Task item »
Transcribe only what runs from the line containing "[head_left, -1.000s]" through the end of the listing, line for line and exactly, and omit the pictures.

----------

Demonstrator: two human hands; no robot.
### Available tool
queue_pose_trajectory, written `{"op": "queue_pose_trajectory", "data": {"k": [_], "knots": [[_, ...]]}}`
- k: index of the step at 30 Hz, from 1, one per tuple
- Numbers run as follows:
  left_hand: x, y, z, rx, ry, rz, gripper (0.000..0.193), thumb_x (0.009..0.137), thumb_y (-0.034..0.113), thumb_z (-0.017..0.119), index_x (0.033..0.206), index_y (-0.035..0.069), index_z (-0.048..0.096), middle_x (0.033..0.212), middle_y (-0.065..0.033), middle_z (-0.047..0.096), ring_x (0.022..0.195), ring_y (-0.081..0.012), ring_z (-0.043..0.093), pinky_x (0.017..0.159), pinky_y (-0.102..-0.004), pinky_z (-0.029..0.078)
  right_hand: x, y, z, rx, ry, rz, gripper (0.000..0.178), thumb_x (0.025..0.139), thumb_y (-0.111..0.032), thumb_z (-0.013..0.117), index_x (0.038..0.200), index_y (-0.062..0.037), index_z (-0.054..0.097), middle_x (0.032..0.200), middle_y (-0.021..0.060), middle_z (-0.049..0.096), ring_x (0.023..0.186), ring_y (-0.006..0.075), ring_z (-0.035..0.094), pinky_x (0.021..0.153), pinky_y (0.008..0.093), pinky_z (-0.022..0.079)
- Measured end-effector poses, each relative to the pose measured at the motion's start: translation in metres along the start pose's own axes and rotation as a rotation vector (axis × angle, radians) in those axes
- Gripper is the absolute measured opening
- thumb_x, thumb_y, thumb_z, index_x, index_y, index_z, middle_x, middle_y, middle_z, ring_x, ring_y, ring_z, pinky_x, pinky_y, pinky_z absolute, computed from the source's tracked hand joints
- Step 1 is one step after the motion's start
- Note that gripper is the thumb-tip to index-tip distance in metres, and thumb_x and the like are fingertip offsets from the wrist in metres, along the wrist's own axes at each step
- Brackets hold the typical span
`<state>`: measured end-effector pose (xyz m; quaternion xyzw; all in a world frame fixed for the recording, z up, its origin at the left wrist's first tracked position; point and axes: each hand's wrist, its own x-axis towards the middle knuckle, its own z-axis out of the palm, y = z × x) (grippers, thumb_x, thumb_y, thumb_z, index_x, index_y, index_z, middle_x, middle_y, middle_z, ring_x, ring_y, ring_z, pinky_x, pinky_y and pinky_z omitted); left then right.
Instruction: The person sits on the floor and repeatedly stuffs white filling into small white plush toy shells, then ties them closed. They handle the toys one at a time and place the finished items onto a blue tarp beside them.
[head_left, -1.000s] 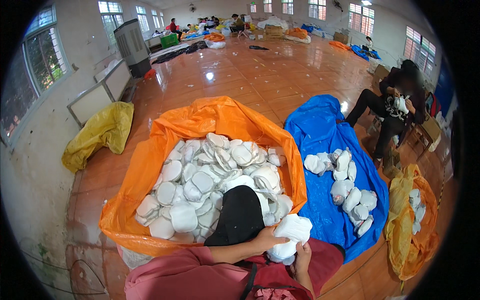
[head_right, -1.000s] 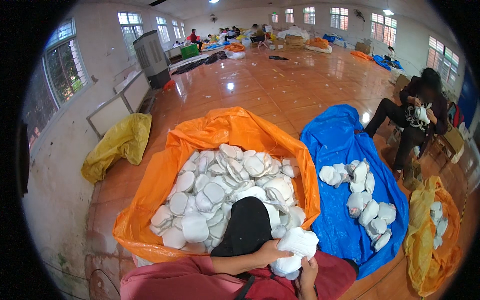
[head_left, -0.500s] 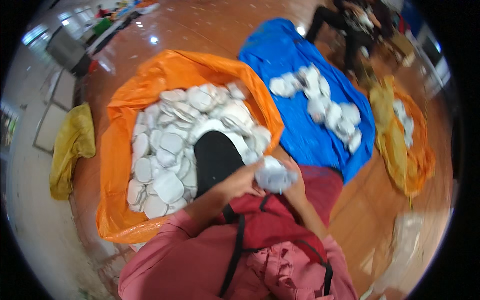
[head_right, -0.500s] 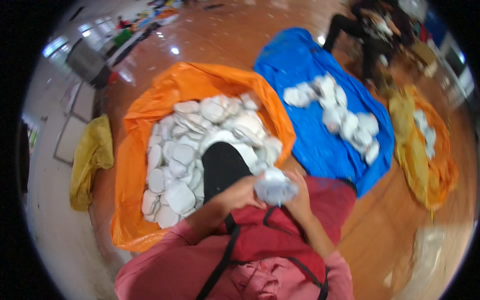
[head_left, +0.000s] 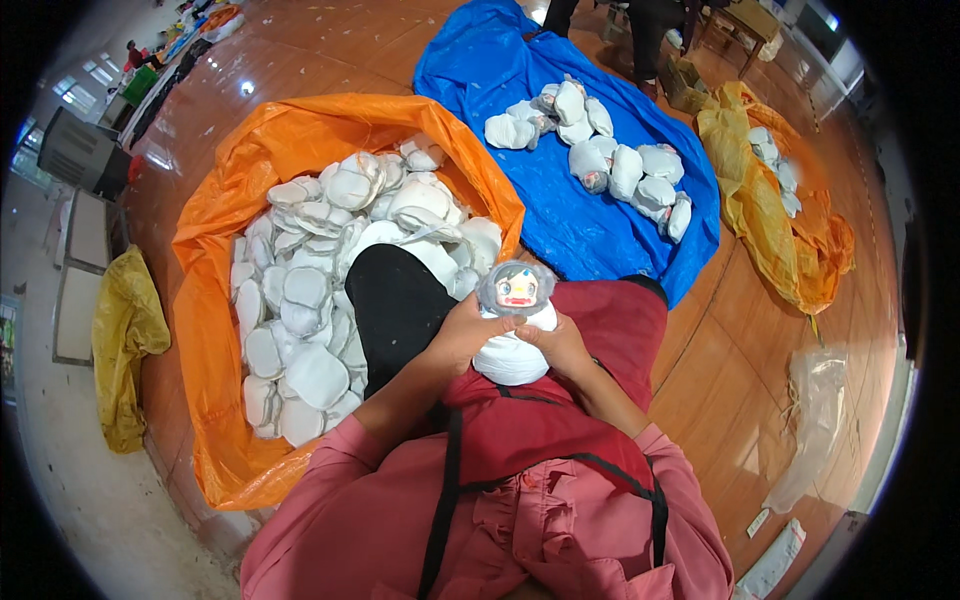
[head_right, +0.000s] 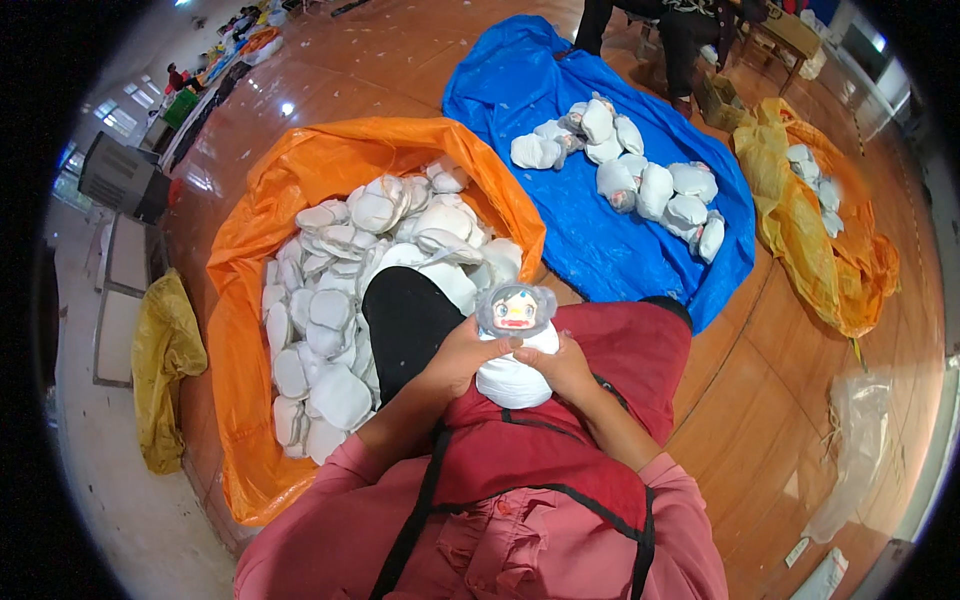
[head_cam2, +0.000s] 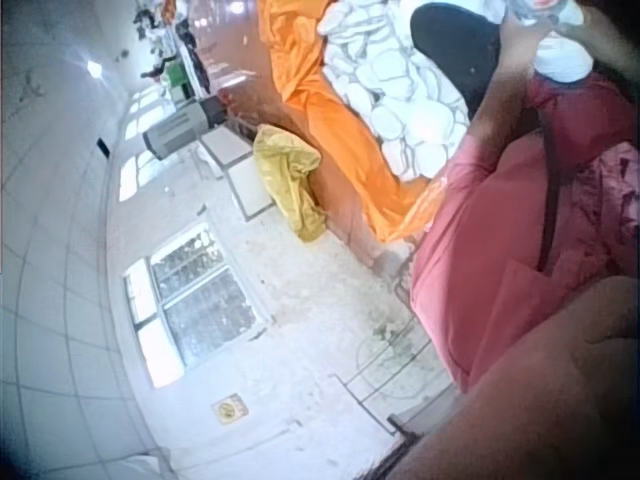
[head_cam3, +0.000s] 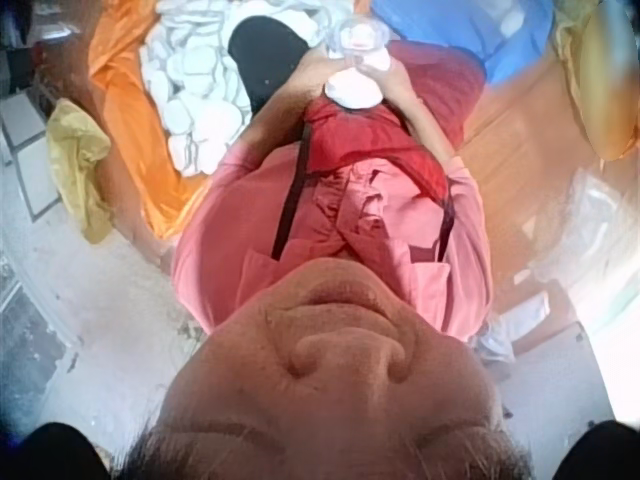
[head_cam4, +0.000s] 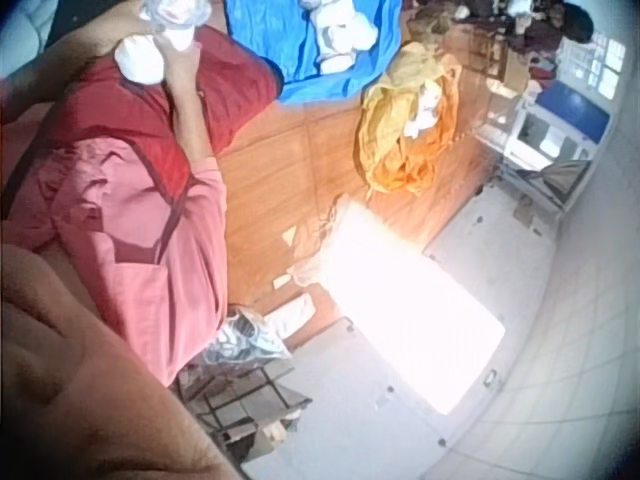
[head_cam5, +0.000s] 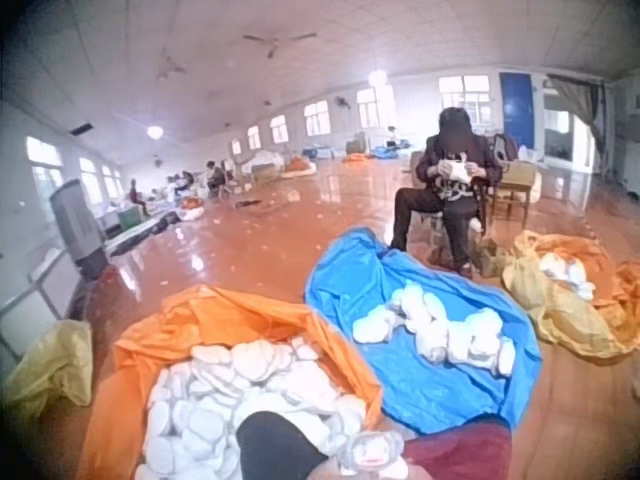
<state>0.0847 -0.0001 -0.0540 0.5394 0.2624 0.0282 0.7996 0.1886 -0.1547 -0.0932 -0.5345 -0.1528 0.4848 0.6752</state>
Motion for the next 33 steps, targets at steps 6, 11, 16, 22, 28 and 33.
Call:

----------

Written answer »
[head_left, -1.000s] 
[head_right, -1.000s] 
[head_left, -0.500s] 
[head_right, -0.500s] 
[head_left, +0.000s] 
[head_right, +0.000s] 
[head_cam2, +0.000s] 
[head_cam3, +0.000s] 
[head_cam4, +0.000s] 
[head_cam5, +0.000s] 
<state>0.0847 -0.0001 -0.0540 0.5394 0.2624 0.0282 0.7996 0.1886 -0.1547 -0.0932 -0.5345 -0.1528 0.4848 0.6752</state>
Motion for the next 33 steps, targets at steps 6, 11, 16, 22, 28 and 33.
Call:

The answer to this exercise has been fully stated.